Do you remember the first time you walked to school alone? It’s a turning point in the lives of many children, giving them a new sense of independence and maturity, but it’s not always an easy step to take.
Parents are bound to feel nervous about their child’s new responsibility, but you can help ease your nerves by following these top tips.
EASY AS HACK
Identify the safest walking route to school and then practise the route with your child. While doing so, point out any road signs or landmarks that they should know about.
AT A GLANCE
1. Walking to school alone is a big step for children and parents
2. To keep children safe, and calm parental nerves, we’re sharing seven tips to follow
3. Tips include wearing bright clothing and identifying safe walking routes
1. Choose the safest route
Head out with your child and find the safest route to school, which may be a well-lit route with lots of footfall and pedestrian crossings.
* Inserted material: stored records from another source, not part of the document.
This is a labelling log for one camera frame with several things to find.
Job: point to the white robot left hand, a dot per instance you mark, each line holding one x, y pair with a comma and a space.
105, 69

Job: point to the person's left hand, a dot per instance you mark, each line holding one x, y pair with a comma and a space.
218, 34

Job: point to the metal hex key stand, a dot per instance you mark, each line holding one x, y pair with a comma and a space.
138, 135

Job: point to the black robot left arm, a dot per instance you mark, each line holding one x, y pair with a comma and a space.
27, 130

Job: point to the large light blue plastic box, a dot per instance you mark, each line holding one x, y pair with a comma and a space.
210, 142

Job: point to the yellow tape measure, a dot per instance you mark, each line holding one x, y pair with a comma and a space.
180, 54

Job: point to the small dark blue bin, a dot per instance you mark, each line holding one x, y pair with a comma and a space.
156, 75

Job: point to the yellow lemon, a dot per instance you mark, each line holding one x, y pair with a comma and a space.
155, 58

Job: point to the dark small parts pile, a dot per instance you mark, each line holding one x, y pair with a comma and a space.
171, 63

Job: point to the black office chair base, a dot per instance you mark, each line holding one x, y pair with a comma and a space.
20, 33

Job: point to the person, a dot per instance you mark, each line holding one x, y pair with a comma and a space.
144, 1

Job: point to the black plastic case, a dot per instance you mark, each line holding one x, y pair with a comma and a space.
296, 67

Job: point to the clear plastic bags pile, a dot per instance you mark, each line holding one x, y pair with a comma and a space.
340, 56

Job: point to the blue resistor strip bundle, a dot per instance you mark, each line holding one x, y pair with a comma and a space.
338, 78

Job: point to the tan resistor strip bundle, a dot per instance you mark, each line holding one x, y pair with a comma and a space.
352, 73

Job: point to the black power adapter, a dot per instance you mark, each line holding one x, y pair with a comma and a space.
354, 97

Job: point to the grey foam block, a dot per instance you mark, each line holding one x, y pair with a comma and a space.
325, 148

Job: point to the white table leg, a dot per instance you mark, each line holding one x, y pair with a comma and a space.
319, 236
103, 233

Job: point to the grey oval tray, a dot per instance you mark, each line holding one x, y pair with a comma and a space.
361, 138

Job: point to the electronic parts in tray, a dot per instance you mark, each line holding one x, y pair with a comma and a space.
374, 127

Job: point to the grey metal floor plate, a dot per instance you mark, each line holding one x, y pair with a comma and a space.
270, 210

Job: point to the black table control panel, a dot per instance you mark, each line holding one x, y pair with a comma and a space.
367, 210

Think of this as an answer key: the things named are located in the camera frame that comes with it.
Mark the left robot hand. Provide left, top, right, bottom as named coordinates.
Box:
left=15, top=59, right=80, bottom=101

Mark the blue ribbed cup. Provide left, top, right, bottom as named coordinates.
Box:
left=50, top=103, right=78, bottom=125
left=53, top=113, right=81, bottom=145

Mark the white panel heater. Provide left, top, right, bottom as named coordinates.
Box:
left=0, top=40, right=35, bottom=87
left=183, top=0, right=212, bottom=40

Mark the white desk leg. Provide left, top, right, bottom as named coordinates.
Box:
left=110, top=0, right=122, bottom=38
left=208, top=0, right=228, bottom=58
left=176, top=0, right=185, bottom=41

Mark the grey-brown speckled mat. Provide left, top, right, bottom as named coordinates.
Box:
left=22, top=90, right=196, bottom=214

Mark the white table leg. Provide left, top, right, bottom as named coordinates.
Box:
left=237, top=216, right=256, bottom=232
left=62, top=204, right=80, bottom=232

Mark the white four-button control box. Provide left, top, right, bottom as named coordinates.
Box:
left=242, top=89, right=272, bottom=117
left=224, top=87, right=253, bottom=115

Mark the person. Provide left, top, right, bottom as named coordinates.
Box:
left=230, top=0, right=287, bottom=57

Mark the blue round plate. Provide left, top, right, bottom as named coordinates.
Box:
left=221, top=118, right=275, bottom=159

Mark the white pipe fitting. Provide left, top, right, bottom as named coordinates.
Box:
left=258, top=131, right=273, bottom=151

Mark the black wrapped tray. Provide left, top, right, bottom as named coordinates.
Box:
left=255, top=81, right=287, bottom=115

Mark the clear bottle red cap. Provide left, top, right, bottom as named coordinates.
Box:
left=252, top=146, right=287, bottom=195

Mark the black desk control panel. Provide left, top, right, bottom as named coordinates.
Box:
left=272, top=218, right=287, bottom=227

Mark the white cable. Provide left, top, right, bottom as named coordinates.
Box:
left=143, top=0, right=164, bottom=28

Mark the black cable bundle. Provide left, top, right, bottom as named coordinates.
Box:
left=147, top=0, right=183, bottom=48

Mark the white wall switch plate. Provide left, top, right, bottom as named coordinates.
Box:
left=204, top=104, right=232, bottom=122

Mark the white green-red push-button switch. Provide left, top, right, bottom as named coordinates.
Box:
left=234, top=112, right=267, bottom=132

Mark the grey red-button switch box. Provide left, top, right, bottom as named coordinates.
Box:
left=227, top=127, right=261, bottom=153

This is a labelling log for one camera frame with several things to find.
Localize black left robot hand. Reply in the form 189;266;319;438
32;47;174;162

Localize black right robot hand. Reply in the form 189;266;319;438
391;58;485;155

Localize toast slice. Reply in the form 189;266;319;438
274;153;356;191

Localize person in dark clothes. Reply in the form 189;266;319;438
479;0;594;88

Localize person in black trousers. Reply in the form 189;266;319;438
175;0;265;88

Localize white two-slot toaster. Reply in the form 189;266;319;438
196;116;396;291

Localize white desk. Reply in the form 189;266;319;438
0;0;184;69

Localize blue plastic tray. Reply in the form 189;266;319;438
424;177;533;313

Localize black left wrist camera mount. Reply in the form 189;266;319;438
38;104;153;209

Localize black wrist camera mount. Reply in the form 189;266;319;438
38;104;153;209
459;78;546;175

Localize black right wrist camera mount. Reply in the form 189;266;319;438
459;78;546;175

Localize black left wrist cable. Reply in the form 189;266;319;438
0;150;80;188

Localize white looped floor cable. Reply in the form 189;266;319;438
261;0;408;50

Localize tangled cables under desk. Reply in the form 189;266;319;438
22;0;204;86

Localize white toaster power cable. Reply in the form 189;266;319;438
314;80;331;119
You might also want to avoid busy crossings and back roads with low lighting.
Either way, take time before school starts to get out and find the safest route that works for you and your child. Talk to your child and let them know which is the safest route – and why – so that they have a greater understanding of road safety as well.
It’s also a good idea to have an alternative safe route. If some roads are closed and your child can’t walk that route, you should have a back-up route that they can take instead.
Don’t miss: Our easy guide to pedestrian crossings
2. Teach them how to cross the road
We’ve all been guilty of running across the road because we’re too impatient to wait for the crossing signals, but we don’t want children to do the same.
While schools may educate children on the importance of road safety, it’s never a bad idea to educate them further. Go out with your child and walk on both quiet and busy routes and show them how to safely cross the road. Make sure they understand where they need to look and answer any questions or concerns they have.
3. Walk the route with them
Once you’ve found the safest route and educated your child on how to properly cross the road, you should then walk the route with them.
As you walk, point out point out road signs, pedestrian crossings, and other important pieces of information that they need to know.
To prevent anyone from getting lost, point out any landmarks or notable houses that your child can use on their walk.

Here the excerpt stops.